コラム

糖尿病のchange! ~新しい糖尿病の診断基準~

2011.01.01

糖尿病内科 医師 大澤 真里

 「change!」という言葉が流行ってしばらく経ちますが、2010年、糖尿病の世界では、いくつか劇的な変化がありました。治療においては、インクレチン関連薬という新しい治療薬が登場しました。テレビやラジオ・新聞などでも取り上げられ、耳にされた方も多いと思います。インクレチン関連薬については、成人医学センターで、2010年9月11日土曜日に行われた糖尿病教室でも、長谷美智代医師からわかりやすくお話をさせて頂きましたのでここでは割愛致します。

 その他の変化として、一般の方にはあまり知られていませんが、実は、2010年7月1日から、糖尿病の診断基準が変わりました。今回は、これについて述べさせていただきたいと思います。

 今までは、空腹時血糖値126mg/dl以上、75g経口糖負荷試験(ブドウ糖ジュースを飲んで)2時間値200mg/dl以上、随時(いつ何時でも)血糖値200mg/dl以上のいずれかが認められ、かつそのいずれかを後日再確認することが糖尿病の診断に必要でした。ただ、明らかな口渇・多飲・多尿・体重減少などの糖尿病の典型的な症状がある場合、同時に測定したHbA1c(*)6.5%以上の場合、確実な糖尿病網膜症(眼の合併症)が認められる場合などは一回の検査で診断できました。

 ここで、HbA1c(ヘモグロビンエーワンシー)という言葉が出てきましたが、とても大事な言葉なので説明させていただきます。HbA1cは、過去1~2ヶ月の血糖の平均値を教えてくれます。この数字をみるだけで、その方が、過去1~2ヶ月間、平均して大体どのくらいの血糖値であったか、がわかるのです。

 そして、9カ国の20-79歳の48331人の方を調査したところ、HbA1c6.1%以上で網膜症(眼の合併症)がおきやすくなることがわかりました。
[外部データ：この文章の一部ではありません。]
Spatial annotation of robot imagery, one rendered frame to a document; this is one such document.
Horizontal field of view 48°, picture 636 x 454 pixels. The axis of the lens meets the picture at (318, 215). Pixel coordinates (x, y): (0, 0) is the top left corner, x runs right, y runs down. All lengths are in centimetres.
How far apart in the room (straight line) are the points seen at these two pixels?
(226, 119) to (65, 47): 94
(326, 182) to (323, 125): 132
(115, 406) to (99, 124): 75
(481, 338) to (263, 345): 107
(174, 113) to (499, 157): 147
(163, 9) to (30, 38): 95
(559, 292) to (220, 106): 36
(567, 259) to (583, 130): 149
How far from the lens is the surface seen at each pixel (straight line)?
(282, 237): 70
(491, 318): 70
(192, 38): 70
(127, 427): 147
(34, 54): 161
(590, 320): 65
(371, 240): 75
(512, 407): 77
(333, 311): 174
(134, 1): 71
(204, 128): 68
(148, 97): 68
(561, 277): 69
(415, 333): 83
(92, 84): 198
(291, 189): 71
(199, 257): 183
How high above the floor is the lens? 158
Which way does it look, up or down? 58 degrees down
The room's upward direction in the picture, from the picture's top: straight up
また、先に述べた『空腹時血糖値126mg/dl以上、75g経口糖負荷試験2時間値200mg/dl以上』は、研究の結果、HbA1c6.1%に相当することが示されました。

 そこで、新しい診断基準では、今まで補助的手段に用いられていたHbA1cの値を、より積極的に取り入れることとなりました。血糖値も高く、且つHbA1cも6.1%以上であれば、一回の検査で糖尿病と診断してよいこととなったのです。従来、血糖検査を繰り返し行って診断してきた方たちを、HbA1cを一回測定するだけで見つけられるようになり、診断基準が新しくなることによって、早期からケアすべき方たちをより的確に発見できるようになったといえます。
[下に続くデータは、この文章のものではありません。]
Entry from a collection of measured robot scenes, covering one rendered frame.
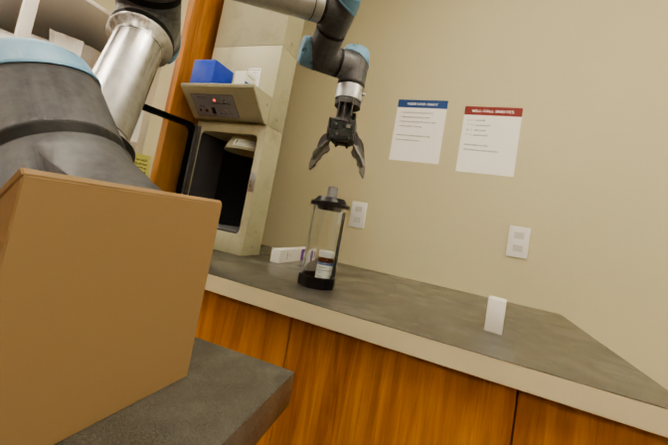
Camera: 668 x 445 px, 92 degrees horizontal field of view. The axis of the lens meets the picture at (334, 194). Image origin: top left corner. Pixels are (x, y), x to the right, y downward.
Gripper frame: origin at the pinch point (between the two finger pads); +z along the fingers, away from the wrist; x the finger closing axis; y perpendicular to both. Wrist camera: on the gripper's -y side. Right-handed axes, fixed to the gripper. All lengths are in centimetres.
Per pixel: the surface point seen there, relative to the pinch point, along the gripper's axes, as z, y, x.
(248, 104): -21.1, -15.4, -36.0
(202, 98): -22, -19, -55
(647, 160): -26, -31, 101
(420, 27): -79, -53, 19
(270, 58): -42, -22, -34
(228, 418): 30, 59, 2
 糖尿病の予備軍(境界型糖尿病)の方は動脈硬化症の危険が大きいことがわかっており、HbA1c5.6~6.0%の場合は糖尿病の疑いが否定できず、またHbA1c5.2~5.5%の場合も含めて、将来糖尿病になりやすい可能性があると考えられています。

 糖尿病は、病気が軽い状態から見つけてあげることがとても大事です。一方で、よほど進行しないと、ご自身は気づかない、怖い病気です。「なんでもない」時から適切な対策を行い、大きな合併症を予防していきましょう!